Stroke-prone spontaneously hypertensive rat (SHRSP) microbiota increases SBP in WKY rats. A: SBP of 4 microbiota gavage treatment groups over time. Three-way repeated measures ANOVA, P < 0.001 for main effects of strain, gavage, and age. Two-way repeated measures ANOVA, *P = 0.028 for main effect of gavage, #P < 0.05 for WKY g-WKY vs. WKY g-SHRSP. B: mean SBP from 7.5 to 16.5 wk (all time points during microbiota gavage treatments). Two-way repeated measures ANOVA, $P < 0.05 relative to WKY g-WKY. Data are shown as means ± SE, n = 6–7.
Measures of alpha- and beta-diversity vary by strain and microbiota gavage treatments. A: strain and gavage treatment did not affect the microbial community richness (Chao1 index). B: SHRSP microbiota increases the microbial community diversity (Shannon index) of WKY rats. C: principal coordinate analysis of WKY and SHRs gavaged with WKY or SHRSP cecal contents. Unifrac analysis was used to generate distance measurements between each sample. Two clusters were formed corresponding to the gavaged microbiota. Also shown is the 3-dimensional localization of the WKY and SHRSP cecal content used for gavages. Dashed line denotes separation between WKY g-WKY and SHR g-WKY. Data are shown as means ± SE n = 6–7, *P < 0.05 for WKY g-WKY vs. WKY g-SHRSP.
Comparison of phyla between WKY and SHR strains receiving WKY or SHRSP gavage treatments. A: relative abundance of the major phyla of the gut microbiota. B: increased Firmicutes:Bacteroidetes ratio in WKY g-SHRSP, as compared with WKY g-WKY, is due to expansion of Firmicutes as well as contraction of Bacteroidetes. Data are shown as means ± SE n = 6–7, *P < 0.05 for WKY g-WKY vs. WKY g-SHRSP.

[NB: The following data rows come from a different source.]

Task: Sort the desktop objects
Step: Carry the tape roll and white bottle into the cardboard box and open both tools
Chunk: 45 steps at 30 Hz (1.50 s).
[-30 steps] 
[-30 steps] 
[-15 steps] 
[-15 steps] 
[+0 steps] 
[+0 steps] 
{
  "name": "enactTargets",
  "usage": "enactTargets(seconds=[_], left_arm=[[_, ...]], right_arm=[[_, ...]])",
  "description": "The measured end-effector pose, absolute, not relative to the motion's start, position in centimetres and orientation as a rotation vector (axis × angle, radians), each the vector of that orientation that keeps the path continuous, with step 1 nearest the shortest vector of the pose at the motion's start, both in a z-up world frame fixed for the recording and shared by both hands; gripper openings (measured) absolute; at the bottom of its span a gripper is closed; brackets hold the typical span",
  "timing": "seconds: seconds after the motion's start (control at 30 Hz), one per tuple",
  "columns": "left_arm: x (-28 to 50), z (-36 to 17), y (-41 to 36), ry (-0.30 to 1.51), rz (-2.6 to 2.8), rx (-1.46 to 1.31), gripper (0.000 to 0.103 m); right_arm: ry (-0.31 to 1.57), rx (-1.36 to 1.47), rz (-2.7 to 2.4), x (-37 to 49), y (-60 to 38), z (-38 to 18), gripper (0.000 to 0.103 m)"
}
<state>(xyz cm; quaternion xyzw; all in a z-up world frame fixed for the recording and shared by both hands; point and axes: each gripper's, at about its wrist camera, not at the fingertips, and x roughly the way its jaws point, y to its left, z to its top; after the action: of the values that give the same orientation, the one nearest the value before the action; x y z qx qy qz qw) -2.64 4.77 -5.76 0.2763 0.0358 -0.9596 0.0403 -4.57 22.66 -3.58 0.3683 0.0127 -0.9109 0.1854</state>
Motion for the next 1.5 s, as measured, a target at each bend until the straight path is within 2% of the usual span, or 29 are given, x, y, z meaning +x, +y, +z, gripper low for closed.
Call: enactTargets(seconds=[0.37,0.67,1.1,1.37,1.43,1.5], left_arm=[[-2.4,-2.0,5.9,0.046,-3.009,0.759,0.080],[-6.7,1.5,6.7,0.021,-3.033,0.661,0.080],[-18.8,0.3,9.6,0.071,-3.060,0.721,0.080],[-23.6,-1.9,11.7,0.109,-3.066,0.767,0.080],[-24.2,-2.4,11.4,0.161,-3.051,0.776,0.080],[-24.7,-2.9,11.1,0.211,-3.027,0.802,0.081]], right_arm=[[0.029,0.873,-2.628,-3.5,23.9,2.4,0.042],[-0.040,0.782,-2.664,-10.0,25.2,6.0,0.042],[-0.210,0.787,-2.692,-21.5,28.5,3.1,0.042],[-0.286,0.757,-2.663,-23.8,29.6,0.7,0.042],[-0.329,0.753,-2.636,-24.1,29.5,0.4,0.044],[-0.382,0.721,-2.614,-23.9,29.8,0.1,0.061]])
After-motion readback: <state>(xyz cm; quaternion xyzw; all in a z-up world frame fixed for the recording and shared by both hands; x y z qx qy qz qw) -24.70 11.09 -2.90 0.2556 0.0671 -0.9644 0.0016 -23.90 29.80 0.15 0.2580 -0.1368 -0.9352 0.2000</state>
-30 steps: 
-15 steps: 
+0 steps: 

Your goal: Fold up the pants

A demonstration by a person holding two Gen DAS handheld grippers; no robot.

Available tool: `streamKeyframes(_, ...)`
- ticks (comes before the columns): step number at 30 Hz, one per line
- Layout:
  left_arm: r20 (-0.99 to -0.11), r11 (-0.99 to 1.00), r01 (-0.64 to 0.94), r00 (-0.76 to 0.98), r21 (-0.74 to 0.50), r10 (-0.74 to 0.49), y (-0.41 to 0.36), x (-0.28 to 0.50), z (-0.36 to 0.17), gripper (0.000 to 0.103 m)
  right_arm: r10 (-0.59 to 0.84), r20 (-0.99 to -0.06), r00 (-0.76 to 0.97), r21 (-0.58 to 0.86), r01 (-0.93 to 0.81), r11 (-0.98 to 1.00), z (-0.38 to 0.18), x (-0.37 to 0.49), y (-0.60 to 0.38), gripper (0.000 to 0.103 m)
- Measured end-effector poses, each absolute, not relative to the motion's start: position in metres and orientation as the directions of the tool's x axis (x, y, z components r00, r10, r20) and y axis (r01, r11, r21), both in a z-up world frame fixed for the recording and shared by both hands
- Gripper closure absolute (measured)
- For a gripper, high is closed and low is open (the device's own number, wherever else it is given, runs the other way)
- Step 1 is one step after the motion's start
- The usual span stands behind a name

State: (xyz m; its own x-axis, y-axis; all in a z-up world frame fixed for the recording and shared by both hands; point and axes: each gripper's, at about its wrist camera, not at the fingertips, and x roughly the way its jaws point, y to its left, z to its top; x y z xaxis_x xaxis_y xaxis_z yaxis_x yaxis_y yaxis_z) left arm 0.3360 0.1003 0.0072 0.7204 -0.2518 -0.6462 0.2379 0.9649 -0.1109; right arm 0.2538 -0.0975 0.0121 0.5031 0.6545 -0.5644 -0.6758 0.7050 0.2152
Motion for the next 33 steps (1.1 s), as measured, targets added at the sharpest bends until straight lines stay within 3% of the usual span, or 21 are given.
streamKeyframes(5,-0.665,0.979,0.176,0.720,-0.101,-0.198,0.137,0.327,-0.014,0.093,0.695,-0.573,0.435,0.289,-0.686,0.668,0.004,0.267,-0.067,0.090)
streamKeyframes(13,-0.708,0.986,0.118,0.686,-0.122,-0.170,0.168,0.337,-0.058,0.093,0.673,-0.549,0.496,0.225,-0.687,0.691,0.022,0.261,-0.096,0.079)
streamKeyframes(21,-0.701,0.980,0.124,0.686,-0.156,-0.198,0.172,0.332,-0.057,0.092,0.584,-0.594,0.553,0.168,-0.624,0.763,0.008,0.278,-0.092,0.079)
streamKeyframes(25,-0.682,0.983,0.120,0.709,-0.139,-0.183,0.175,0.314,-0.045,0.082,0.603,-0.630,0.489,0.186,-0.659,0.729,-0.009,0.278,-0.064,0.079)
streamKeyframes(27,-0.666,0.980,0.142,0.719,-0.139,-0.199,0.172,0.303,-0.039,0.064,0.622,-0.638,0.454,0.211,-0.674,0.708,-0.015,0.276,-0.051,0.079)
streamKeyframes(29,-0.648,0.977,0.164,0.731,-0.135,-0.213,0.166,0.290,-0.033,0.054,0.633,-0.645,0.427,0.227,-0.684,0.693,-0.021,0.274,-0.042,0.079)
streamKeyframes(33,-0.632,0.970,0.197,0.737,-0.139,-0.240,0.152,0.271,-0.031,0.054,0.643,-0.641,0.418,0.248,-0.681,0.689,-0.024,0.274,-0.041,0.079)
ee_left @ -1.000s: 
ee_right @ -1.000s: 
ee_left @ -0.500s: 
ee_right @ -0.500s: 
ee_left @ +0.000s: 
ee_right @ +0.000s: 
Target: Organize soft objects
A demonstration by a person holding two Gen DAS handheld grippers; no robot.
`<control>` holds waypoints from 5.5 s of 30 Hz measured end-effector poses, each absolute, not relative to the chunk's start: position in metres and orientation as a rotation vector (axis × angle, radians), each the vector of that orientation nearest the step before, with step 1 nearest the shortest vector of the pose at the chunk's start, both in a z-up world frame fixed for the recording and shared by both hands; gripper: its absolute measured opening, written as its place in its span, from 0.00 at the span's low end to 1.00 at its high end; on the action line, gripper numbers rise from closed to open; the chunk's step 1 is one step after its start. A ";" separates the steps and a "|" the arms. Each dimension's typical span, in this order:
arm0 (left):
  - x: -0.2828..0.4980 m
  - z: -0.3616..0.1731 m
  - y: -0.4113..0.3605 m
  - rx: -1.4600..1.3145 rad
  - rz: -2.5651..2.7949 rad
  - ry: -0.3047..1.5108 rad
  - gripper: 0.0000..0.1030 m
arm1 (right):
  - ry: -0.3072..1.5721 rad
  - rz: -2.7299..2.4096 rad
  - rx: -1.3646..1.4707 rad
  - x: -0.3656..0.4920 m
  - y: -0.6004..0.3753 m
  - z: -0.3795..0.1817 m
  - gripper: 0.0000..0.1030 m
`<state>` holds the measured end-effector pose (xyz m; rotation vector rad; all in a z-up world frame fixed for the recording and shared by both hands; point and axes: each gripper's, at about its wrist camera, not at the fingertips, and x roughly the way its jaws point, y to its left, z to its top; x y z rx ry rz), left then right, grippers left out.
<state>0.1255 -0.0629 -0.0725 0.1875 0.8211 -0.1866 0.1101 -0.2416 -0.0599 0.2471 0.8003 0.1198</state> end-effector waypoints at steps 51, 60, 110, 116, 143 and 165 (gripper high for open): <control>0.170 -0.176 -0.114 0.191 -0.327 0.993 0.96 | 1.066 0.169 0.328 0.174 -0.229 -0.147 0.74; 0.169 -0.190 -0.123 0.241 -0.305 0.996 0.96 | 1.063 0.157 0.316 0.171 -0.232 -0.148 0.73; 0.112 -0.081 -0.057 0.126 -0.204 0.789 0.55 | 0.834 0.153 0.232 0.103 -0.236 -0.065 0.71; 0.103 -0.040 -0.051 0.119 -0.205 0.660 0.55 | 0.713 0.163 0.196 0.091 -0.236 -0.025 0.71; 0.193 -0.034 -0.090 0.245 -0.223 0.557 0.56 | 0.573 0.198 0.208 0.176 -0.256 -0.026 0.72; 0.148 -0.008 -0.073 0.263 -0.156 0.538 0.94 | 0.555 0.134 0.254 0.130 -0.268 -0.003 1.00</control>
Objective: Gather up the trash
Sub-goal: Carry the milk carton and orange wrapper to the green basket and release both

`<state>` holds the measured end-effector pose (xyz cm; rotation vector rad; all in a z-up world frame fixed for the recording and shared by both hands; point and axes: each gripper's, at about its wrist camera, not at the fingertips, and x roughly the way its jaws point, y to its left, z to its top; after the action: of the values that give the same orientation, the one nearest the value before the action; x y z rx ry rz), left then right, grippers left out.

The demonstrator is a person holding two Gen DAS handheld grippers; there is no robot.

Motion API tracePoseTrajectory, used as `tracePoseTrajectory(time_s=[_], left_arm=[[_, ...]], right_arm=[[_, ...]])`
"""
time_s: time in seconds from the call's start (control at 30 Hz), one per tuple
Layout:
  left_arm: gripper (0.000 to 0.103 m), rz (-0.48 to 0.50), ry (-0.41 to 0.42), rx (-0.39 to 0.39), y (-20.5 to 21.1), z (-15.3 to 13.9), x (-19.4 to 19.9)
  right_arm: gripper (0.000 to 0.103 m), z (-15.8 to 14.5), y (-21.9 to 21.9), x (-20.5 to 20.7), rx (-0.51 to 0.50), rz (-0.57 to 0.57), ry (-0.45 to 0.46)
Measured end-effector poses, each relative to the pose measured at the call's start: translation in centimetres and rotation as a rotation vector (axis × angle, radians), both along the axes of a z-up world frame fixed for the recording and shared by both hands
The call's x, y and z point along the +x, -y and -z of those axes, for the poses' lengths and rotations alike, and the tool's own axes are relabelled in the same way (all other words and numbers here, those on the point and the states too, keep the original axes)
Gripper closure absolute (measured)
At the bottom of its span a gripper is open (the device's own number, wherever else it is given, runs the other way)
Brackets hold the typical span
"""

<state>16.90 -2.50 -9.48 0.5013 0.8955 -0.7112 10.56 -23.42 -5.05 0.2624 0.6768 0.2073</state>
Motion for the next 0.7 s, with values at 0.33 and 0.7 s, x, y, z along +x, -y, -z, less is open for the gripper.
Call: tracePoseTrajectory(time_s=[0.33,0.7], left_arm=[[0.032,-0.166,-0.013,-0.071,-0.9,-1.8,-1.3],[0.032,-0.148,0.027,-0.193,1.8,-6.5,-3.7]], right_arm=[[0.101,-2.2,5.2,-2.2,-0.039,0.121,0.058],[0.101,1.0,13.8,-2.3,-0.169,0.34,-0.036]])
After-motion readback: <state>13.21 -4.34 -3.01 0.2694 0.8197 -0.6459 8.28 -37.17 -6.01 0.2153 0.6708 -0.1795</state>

Gavage treatments alter the relative abundance of multiple bacterial taxa. Linear discriminate analysis effect size (LEFSe) analysis was used to calculate a linear discriminate analysis (LDA) score for taxa that characterize WKY vs. SHRSP gavage treatment of WKY rats (A), WKY vs. SHRSP gavage treatment of SHR rats (B). Positive LDA scores indicate the enrichment of taxa in g-WKY (green) relative to g-SHRSP (red), and negative LDA scores indicate the depletion of taxa in g-WKY relative to g-SHRSP. Given this relationship, the negative LDA scores can also be interpreted as enrichment in g-SHRSP (red) relative to g-WKY (green). C: taxa found to be significantly different by LEFSe analysis (from A and B) are shown in cladograms to illustrate the phylogenetic relationship between altered taxa. Nodes labeled alpha-numerically in C correspond to the labels in parenthesis in A and B. D: relative abundance of the genus Desulfovibrio in WKY and SHRs gavaged with WKY or SHRSP microbiota. *P < 0.05 relative to WKY g-WKY, n = 6–7.
Shifts in taxon abundance that correlate with SBP. A: the lactate-producing genus Lactobacillus positively correlates with SBP. B–D: the butyrate-producing family Clostrideaceae and acetate-producing genera Holdemania and Coprobacillus negatively correlate with SBP. Data are shown as means ± SE n = 6–7.
Assessment of fecal metabolites by targeted metabolomics. A: short chain fatty acid concentrations. B and C: selected neurotransmitters and amino acids were not significantly different between WKY and SHRs gavaged with WKY or SHRSP microbiota. Data are shown as means ± SE n = 6–7.